“I hate you!” I remember exactly how I felt the first time I heard that from one of our girls. The sheer sense of failure that it evoked in me was always jarring. Whatever the cause of that statement, I immediately wanted to remedy it. I wanted to give in, make it better, to hear the words “I love you” again. I grew up listening to the story of my father’s cousin, who just wanted a piece of cake. She kept asking for another treat before bed. Her parents, thinking of her health and wishing not to spoil her, sent her to bed without it. She died that night. So growing up, if we wanted food, we got it. How hard it is then to want to discipline our kids, loving them, desiring their love, and cherishing every moment we have with them.
That’s good parenting, though, isn’t it?
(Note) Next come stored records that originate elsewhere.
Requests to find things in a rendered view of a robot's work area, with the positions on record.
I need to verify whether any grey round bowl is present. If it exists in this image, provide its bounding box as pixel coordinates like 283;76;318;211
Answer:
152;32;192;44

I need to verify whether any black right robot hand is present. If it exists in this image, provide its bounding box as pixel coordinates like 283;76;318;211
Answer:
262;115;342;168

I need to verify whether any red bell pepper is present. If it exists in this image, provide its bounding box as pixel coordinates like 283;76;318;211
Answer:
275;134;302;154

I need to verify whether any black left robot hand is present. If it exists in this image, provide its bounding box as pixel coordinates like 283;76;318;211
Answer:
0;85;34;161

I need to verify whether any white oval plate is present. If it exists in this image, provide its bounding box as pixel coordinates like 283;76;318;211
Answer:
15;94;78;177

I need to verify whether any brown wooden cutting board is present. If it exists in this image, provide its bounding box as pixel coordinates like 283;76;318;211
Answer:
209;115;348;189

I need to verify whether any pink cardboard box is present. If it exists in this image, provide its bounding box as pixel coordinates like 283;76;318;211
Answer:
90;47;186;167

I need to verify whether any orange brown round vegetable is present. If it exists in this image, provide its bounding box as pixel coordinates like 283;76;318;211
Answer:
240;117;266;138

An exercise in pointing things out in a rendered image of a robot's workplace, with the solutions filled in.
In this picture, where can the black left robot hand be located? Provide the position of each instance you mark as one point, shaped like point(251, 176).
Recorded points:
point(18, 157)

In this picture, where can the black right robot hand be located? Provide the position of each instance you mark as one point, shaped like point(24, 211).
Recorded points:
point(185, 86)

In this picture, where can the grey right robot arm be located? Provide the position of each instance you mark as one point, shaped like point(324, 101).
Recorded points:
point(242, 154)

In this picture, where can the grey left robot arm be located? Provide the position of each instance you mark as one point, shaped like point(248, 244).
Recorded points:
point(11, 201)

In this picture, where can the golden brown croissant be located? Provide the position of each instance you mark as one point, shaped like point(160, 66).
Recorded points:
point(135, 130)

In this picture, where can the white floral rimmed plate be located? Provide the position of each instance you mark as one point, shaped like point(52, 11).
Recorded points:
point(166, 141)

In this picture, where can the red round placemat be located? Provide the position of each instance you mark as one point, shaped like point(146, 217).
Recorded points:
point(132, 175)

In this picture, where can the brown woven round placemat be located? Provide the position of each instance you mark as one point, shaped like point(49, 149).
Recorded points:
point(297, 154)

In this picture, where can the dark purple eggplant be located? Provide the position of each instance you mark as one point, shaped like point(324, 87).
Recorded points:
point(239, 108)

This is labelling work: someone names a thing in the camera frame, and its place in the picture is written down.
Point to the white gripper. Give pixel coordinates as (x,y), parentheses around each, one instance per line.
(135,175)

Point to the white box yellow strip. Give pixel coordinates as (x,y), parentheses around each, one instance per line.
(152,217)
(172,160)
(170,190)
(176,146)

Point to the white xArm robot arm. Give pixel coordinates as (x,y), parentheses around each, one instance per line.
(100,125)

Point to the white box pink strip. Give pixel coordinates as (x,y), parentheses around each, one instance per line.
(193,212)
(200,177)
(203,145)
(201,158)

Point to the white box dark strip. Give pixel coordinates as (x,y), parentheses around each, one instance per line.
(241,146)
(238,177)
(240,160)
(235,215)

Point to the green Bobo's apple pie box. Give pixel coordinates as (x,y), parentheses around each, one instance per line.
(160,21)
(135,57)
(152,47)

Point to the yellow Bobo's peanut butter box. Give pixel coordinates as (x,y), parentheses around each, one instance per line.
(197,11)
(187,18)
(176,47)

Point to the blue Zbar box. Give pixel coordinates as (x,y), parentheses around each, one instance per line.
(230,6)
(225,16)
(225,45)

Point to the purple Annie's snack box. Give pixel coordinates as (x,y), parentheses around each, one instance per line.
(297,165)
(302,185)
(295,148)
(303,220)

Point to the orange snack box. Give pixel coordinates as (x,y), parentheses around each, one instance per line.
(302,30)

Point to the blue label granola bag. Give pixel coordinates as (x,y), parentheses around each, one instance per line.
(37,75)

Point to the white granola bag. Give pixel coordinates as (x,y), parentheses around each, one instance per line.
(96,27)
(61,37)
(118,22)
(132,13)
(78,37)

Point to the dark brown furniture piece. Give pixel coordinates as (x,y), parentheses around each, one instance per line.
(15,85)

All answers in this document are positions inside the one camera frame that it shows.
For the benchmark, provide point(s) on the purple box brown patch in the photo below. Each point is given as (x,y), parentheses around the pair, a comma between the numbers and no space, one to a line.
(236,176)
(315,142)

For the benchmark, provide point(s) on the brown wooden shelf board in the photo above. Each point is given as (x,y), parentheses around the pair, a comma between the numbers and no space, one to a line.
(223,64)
Sometimes you have to say no. You can’t give a young child a knife while in the high chair. We can’t eat cake at every meal, even if we have emotional baggage that makes us want to. Our wants and our needs often aren’t the same thing. That’s how we seem to treat God in today’s culture. Almost as if He were simply a divine ATM that with the proper code will give you whatever you want. Many look at today’s Gospel reading and declare just that:
For everyone who asks, receives; and the one who seeks, finds;
and to the one who knocks, the door will be opened.
As a Catholic, I believe that Scripture is 100% true. That means the above is true as well. God isn’t a genie who grants our wishes, though. The key to understanding that comes right after it in the text:
Which one of you would hand his son a stone
when he asked for a loaf of bread,
or a snake when he asked for a fish?
We should indeed have the kind of faith that says God answers every prayer. We have to keep in mind that sometimes the answer is no. As a father, I don’t give my kids bad things when they ask for them. I am sure I’ve made mistakes over the years. The thing I hope they come to understand is that I was always trying to give them bread. My intentions were still to provide them with what was truly good for them, not just to give in. The same with our relationship with God. He will answer every prayer in the way we need it most.
That means when we pray for patience, we find ourselves in situations where we have to learn to be patient. Praying for a sense of gratitude for our graces often will lead us to come face to face with what’s truly important. As we mature in our spiritual walk, we begin to change our prayer life as well. A prayer that used to be “God make my wife want to talk about politics!” will eventually become “May I have the patience to sit with her and enjoy her company, without wanting her to be more like me.”
Today, like Esther in the first reading, we should use our Lenten goals to prostrate ourselves before God. To plead with Him for the things we need, but also to offer it to Him with this simple line from the prayer that Jesus taught us: “Thy will be done.” Most of the time, what we thought was a stone turns out to be bread anyway.